The gap between everyday experience and the yearly inflation
rate of 1.3% in August is massive. The price of the stuff we're
buying is rising much faster, while the stuff we're no longer
buying has been falling, but still counts for the figures.
Economists will be relieved that the laws of supply and demand
are still working, at a time when so much in the discipline is in
doubt. But for investors it hangs a veil over the outlook for
perhaps the single most important issue for the markets: whether
we're headed for a future of inflation, deflation or a continuation
of the past decade's lackluster price rises.
Start with recent supply and demand. The cost of food at home,
where so many of us have been spending our time, was up 4.6% in
August compared with a year earlier, the biggest rise in almost a
decade. In deserted workplace and school cafeterias, food is 3%
cheaper.
Food prices move around a lot, but the same pattern shows for
many things sensitive to us sitting at home on Zoom. Few home
workers need a new suit or dress (down 17%), makeup (down 3%),
hotel room (down 13%) or air ticket (down 23%).
In vogue: sitting at home in your pajamas (men's nightwear is up
4%), cycling (bikes up 6%), reading for pleasure (books up 4%,
newspapers up 5%) and making things (sewing machines and fabric up
9%, cameras up 4%). Medical care is in demand (up 5%), while higher
education is much less attractive (tuition fees up 1.3%, the lowest
since data started in the late 1970s).
The swings in our buying habits have accentuated the difference
between the consumer-price index (CPI) and the
personal-consumption-expenditures price index (PCE). CPI captures
the headlines and determines the return on inflation-linked
Treasurys, or TIPS. The Federal Reserve uses PCE -- and the two
diverged over the summer.
CPI is assessed based on spending patterns from a couple of
years ago, while PCE recalculates spending every month. The latest
PCE data is only through July, but showed prices rebounded, rising
0.4% over three months compared with the prior three months, on an
annualized basis. CPI was still showing prices falling on that
basis -- although in August the reopening of the economy pushed
three-month annualized CPI inflation above 3%. PCE could be even
higher for August, given the calculation method.
Big money rests on what will happen next, because the Federal
Reserve has committed not to raise rates until PCE inflation hits
2%. Treasurys, stocks and the dollar all depend on whether the Fed
will start increasing rates earlier than the current expectation
of, give or take, never.
The laws of supply and demand explain the divide in inflation
between the stuff we want and the stuff we don't. The outlook for
inflation is divided too, between the obvious inflationary
pressures and the obvious deflationary pressures, due to overall
supply and demand. Politics and the pandemic provide both.

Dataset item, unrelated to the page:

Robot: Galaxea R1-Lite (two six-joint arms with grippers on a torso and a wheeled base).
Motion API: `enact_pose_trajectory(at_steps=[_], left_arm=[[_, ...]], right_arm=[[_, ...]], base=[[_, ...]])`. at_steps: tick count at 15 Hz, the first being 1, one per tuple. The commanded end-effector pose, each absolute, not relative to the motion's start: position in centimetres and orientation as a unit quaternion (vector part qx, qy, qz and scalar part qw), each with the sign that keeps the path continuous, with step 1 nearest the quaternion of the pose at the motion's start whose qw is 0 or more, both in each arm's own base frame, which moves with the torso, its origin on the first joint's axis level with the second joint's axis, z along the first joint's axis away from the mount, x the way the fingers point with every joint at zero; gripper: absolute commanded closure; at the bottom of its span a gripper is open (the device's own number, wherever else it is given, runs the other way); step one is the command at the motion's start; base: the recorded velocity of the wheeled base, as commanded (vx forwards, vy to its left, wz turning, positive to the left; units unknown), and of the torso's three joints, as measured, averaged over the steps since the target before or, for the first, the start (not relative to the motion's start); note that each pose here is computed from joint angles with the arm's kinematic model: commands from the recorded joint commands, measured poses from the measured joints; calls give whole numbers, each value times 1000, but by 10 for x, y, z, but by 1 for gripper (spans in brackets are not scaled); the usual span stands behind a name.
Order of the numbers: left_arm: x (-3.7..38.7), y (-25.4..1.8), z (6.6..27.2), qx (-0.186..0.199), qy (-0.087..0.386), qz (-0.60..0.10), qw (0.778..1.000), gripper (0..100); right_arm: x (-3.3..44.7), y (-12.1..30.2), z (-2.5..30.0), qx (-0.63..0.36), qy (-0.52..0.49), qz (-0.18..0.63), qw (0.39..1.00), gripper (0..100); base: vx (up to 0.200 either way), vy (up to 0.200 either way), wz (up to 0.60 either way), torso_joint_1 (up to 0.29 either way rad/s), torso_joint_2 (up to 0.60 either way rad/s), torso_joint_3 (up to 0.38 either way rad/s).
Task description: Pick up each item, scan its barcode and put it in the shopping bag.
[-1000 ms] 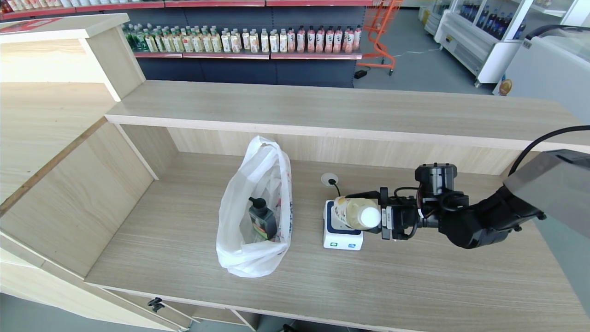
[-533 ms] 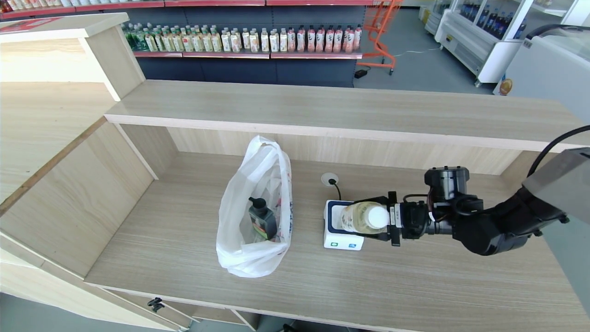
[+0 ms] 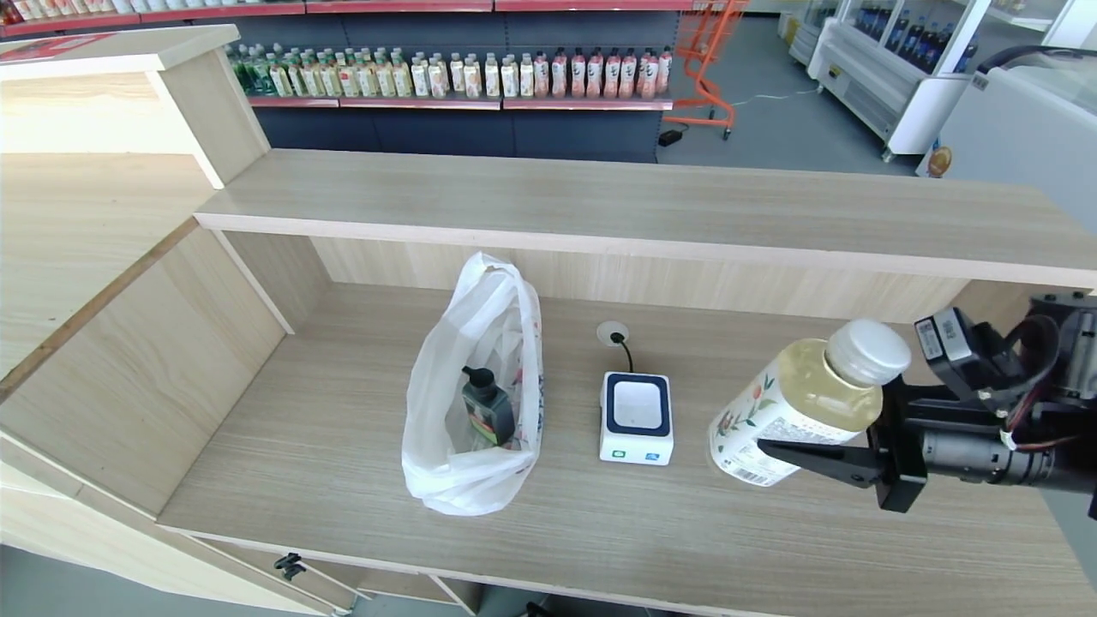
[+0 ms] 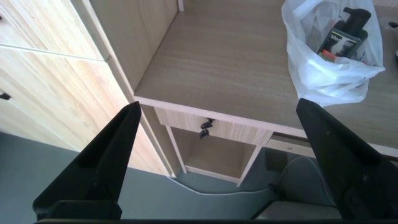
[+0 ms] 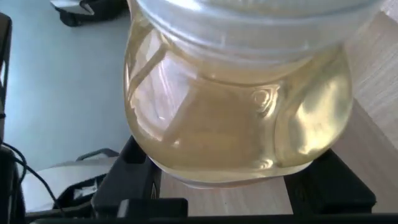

The obvious inflationary pressure of politics is from more
stimulus. Inflation in what we could buy showed up during the
pandemic because the government supported demand. Household incomes
actually rose thanks to federal stimulus checks and generous
unemployment pay, unusual in recession.
The consensus now is that there is no chance of another
government spending package before the election, which is worrying
the Fed. High unemployment usually hits overall demand because
household incomes drop, which should mean weaker price rises -- the
deflationary pressure from politics.
The pandemic provided inflationary pressure by restricting
supply, so when demand rose -- for example, for eating out as the
lockdown eased -- prices rose sharply. And because Covid-19 has
intensified the U.S.-China trade war and the trend toward
deglobalization, supply could be constrained for a long time.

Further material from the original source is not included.